Comas are often used as narrative tropes to interrogate the world of the awake. Douglas Coupland’s novel Girlfriend in a Coma refigured the capitalist world after a coma-induced fantastical Armageddon, deploying the sleeper as an angel of purification on a group of school friends and their community. In Good Bye Lenin! Alex gives the old GDR the send off he thinks it deserved, and through his mother’s unknown need for continuity realises his own celebration of pre-unified Germany. He rewrites the end of communism, casting it as the winner rather than the loser of the cold war. The film doesn’t really know what it thinks about his nostalgia for the old state. Some of the most bitter-sweet jokes attend his fantasising and desire for things to be as they were, or how he feels they should have been. A falsified newscast explains how Western refugees are flooding East Berlin, desperate to escape capitalist society. Coca-Cola, it emerges, was actually invented by Russian scientists in the 1950s—the corrupt Americans are forced to give the patent back. The West is faintly satirised—communism may have become a repressive, evil force, but the embracing of the new commodity culture has led to an inevitable alienation and unhappiness. Alex’s sister encounters their father at work, seeing him for the first time in 11 years. ‘What did you say to him?’ he asks in awe. ‘Enjoy your meal and thank you for choosing Burger King’ comes the sobbing, inevitable reply. This film is kind of Rip Van Winkle meets Misery, a comedy of being out of step and out of time. Yet in the final moments, when in another faked news broadcast the opening of Germany’s borders to the West is announced, it is clear that the fantasy is more important to Alex than his mother.
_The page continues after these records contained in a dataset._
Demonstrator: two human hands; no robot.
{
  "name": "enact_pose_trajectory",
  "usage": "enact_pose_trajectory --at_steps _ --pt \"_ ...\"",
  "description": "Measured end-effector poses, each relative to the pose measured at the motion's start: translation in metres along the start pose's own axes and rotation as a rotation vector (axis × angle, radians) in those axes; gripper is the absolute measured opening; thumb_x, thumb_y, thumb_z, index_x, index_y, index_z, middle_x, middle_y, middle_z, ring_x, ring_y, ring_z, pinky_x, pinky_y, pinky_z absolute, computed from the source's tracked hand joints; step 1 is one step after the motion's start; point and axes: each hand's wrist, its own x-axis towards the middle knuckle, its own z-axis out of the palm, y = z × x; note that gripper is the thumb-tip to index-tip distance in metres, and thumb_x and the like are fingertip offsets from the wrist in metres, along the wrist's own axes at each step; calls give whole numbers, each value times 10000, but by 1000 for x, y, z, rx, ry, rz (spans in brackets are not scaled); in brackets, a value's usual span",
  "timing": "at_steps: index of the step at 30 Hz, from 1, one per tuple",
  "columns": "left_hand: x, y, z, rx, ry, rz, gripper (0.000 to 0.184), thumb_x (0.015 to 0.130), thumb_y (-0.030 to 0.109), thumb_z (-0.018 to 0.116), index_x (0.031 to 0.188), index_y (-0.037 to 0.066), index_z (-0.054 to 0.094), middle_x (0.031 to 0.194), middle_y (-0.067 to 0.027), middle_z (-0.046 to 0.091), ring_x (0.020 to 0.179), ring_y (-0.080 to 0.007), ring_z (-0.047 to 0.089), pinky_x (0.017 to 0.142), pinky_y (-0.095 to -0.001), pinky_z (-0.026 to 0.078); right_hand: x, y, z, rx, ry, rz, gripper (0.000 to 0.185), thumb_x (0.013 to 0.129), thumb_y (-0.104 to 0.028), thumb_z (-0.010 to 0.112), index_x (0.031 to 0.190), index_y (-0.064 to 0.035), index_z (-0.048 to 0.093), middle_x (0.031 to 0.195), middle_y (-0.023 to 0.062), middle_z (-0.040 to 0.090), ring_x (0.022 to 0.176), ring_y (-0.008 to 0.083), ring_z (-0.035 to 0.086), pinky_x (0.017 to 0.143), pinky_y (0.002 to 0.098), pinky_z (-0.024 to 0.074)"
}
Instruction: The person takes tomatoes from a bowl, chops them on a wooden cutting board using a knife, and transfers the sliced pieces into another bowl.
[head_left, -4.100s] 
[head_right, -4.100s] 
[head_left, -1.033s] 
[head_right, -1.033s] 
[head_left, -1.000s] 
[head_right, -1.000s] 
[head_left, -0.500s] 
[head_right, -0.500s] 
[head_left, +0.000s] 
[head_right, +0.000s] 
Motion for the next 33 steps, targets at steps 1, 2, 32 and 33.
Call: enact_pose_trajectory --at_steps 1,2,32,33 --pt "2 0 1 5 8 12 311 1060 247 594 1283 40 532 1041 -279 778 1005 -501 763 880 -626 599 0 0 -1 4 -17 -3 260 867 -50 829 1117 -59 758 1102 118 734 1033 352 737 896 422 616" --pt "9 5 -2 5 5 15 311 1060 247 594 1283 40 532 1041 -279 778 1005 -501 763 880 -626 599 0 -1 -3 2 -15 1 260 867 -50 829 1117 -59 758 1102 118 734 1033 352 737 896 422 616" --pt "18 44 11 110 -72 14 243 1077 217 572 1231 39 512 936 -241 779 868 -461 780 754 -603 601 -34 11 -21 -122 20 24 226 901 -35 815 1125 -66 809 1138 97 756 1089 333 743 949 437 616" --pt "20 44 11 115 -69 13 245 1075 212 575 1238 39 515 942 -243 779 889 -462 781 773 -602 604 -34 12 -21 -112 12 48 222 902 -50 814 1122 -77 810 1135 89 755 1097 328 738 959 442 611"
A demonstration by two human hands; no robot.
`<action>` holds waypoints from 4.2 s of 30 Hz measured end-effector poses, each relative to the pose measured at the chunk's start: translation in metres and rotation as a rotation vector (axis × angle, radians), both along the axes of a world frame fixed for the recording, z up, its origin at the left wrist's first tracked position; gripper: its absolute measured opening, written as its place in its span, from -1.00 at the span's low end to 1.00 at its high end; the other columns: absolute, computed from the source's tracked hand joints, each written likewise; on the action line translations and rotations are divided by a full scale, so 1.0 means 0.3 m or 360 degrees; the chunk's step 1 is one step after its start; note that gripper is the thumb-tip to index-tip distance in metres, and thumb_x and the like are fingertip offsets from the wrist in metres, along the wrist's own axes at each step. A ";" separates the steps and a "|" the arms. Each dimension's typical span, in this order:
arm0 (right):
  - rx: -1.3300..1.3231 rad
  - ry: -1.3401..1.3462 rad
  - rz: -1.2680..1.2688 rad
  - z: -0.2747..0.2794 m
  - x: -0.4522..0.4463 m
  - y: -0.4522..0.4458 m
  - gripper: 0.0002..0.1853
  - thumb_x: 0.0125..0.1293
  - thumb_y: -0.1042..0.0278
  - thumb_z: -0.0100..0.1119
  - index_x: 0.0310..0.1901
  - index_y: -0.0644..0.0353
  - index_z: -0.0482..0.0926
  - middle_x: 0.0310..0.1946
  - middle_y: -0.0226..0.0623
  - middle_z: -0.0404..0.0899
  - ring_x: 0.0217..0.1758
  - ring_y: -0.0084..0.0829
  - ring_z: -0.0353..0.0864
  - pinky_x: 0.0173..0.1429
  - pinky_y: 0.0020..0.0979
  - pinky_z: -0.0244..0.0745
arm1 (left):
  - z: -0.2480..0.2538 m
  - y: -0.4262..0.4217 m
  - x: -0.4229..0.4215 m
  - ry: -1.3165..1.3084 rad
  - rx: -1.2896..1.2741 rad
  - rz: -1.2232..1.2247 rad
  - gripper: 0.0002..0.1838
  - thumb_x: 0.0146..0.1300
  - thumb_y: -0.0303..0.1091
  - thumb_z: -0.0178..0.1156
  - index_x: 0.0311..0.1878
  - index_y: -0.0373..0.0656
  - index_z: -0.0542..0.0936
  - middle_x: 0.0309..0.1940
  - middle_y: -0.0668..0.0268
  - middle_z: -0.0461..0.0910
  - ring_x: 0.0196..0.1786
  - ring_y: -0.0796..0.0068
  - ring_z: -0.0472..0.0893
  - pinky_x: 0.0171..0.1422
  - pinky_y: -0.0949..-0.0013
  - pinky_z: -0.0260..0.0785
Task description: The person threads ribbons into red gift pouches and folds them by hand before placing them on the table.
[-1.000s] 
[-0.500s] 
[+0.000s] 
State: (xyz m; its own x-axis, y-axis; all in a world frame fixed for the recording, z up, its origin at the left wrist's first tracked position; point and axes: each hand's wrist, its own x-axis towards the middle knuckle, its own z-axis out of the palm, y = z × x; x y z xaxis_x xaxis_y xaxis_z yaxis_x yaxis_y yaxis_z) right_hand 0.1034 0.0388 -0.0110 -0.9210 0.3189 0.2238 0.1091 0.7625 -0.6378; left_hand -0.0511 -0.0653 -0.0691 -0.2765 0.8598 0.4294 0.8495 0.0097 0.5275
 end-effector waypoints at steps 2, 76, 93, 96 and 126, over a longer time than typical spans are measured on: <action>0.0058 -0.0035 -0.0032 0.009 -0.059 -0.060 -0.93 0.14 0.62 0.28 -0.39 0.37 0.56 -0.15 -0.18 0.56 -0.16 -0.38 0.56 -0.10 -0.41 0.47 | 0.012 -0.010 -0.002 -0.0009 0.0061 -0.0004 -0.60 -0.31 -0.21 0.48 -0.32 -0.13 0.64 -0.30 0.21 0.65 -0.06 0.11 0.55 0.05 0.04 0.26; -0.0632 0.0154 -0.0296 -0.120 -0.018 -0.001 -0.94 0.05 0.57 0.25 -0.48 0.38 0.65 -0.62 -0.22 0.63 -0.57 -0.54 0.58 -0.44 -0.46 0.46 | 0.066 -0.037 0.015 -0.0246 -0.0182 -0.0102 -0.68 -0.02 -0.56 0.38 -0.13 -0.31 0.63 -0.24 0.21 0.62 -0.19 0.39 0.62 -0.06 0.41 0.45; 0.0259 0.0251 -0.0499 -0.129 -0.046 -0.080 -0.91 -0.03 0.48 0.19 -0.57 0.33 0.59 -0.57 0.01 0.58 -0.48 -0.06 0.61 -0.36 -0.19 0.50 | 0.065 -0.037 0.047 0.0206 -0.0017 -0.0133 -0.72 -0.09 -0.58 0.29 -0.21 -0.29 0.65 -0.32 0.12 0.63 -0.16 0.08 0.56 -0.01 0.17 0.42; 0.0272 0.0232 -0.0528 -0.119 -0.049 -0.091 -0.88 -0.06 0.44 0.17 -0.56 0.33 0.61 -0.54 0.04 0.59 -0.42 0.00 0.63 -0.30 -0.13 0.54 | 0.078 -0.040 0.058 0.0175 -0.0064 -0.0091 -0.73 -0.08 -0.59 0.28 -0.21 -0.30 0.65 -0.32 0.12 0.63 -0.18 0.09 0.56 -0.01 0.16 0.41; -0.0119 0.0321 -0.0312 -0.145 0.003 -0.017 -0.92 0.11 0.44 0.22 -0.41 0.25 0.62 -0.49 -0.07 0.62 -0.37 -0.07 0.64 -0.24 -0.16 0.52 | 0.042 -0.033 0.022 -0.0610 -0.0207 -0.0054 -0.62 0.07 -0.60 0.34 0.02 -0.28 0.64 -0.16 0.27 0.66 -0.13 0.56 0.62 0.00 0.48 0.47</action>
The film is interested in the dynamic of old and new, the tension between the state careering toward capitalism and interesting creation, and the memory of stability and childhood. There is a good metaphor in Alex’s search for a particular brand of collectivist gherkin—the packaging may be different, but everyone still eats them and they are pretty much the same things (although the new ones are now from Holland, a subtle piece of national fragmentation that the film explores delicately). Good Bye Lenin! is interested in how memory and fantasy can sustain through a period of trauma, be it the ideological end of the state or the death of a mother. The film gently explores nostalgia, sentiment and family. It is a nuanced piece that doesn’t really push its ideas to the limit but enables some good, free work from the actors and expects something from the audience. The jokes are good, the script tight and the direction unfussy—all in all, a solid piece that shows some development but is not really so much a leap forward for Becker than a widening of perspective.

Jerome de Groot is old enough to remember the wall coming down. Just.